What you describe is roughly snapshot isolation, which mostly works, but is vulnerable to write skew.
A very brief summary for the case of Postgres: every tuple has a pair of hidden columns `min_xid` and `max_xid`. Every transaction get assigned an `xid` that's always increasing (it wraps around on int_max, that's a problem for later), and it can only see rows where `xid > min_xid and (max_xid is null or xid <= max_xid)`.
On writes the database is checked for rows with a matching PK where min_xid > xid, if any are found an error is raised.
The reality is a lot more complex than this and involves some locks during transaction commits and the vacuum process to clean up dead rows and handle xid wrap-around, but that's the basic idea.
This is using several buzzwords some database vendors are already using to promote their fully managed solutions, yet the "autonomy" of this dbms appears to be limited to SQL tuning.
I don't even see references to high availability configuration and how this would withstand transactional load and be resilient enough in comparison with more mature engines.
> This is using several buzzwords some database vendors are already using to promote their fully managed solutions, yet the "autonomy" of this dbms appears to be limited to SQL tuning.
This is incorrect.
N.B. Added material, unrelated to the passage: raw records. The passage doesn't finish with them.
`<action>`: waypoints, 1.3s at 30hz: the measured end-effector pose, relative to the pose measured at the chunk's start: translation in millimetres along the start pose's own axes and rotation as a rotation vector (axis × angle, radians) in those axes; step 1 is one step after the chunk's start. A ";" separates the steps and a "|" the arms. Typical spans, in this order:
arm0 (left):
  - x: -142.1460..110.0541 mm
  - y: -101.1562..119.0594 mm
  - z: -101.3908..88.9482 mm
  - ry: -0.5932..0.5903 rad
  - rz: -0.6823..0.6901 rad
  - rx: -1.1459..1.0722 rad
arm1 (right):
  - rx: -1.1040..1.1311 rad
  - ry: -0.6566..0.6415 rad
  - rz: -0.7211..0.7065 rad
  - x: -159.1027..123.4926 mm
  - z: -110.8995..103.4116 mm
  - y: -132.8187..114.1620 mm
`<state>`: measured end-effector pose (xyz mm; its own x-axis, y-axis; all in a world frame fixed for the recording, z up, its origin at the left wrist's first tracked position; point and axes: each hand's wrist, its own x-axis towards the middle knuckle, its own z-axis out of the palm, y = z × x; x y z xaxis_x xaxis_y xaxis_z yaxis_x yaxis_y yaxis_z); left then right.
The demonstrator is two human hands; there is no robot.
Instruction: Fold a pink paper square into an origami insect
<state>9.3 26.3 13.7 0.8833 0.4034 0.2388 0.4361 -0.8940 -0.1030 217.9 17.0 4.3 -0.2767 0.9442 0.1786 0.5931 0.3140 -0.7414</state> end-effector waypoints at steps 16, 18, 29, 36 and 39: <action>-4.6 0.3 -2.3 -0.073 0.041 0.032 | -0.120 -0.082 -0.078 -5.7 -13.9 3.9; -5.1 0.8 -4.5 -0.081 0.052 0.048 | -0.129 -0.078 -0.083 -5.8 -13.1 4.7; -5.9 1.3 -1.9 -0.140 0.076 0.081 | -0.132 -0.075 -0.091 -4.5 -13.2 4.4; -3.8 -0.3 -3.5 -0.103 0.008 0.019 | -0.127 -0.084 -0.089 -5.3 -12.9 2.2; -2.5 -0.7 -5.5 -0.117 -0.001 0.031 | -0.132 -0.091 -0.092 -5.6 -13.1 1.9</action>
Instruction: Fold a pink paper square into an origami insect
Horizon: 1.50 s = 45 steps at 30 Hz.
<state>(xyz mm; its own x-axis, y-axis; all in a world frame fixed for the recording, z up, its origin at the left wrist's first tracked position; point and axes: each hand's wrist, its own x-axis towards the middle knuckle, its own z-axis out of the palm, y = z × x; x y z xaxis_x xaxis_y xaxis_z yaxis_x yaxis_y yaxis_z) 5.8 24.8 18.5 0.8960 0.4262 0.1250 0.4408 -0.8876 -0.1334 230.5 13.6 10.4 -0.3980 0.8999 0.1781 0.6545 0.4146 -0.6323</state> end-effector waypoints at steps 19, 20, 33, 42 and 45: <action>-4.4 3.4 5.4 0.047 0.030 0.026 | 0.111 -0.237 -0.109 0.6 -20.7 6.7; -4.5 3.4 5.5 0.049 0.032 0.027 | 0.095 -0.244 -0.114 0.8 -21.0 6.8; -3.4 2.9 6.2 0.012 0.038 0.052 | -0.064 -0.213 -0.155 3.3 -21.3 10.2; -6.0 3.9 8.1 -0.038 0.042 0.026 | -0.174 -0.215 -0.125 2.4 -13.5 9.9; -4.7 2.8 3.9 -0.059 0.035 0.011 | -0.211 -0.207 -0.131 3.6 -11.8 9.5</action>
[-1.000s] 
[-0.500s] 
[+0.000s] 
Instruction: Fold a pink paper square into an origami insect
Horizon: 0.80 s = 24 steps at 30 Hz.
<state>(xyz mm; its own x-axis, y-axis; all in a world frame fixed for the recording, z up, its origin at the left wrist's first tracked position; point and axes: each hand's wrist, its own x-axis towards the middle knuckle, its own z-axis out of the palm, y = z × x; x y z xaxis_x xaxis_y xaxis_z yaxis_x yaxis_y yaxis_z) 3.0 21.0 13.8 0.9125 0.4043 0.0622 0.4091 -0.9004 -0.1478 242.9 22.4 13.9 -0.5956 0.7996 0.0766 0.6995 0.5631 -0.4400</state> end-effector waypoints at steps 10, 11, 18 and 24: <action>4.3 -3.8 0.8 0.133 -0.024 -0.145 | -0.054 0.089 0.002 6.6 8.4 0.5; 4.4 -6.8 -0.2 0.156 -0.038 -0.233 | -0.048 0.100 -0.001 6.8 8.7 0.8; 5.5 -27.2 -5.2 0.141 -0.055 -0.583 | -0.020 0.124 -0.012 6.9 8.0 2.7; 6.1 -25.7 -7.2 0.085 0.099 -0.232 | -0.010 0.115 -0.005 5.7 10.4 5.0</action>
Where did you get this impression? We are trying to support automated physical design, knob configuration tuning, SQL tuning, and capacity planning/scaling.
Would it be able to apply some (most) of these technics to other RDBMS like PostgreSQL and MySQL? Maybe some of (non private/secure) information about the queries/stats could be sent back to a centralised server that would be ingested by the ML model making it even "smarter".
I would counter that idea by suggesting that a more foolproof database would also incorporate truly solid auto-scaling, and global replication, so that one can just throw immense amounts of data into tables, while retaining fast CRUD operations worldwide, without any DBA support required. A little bit like the direction CockroachDB and TiDB are headed, perhaps.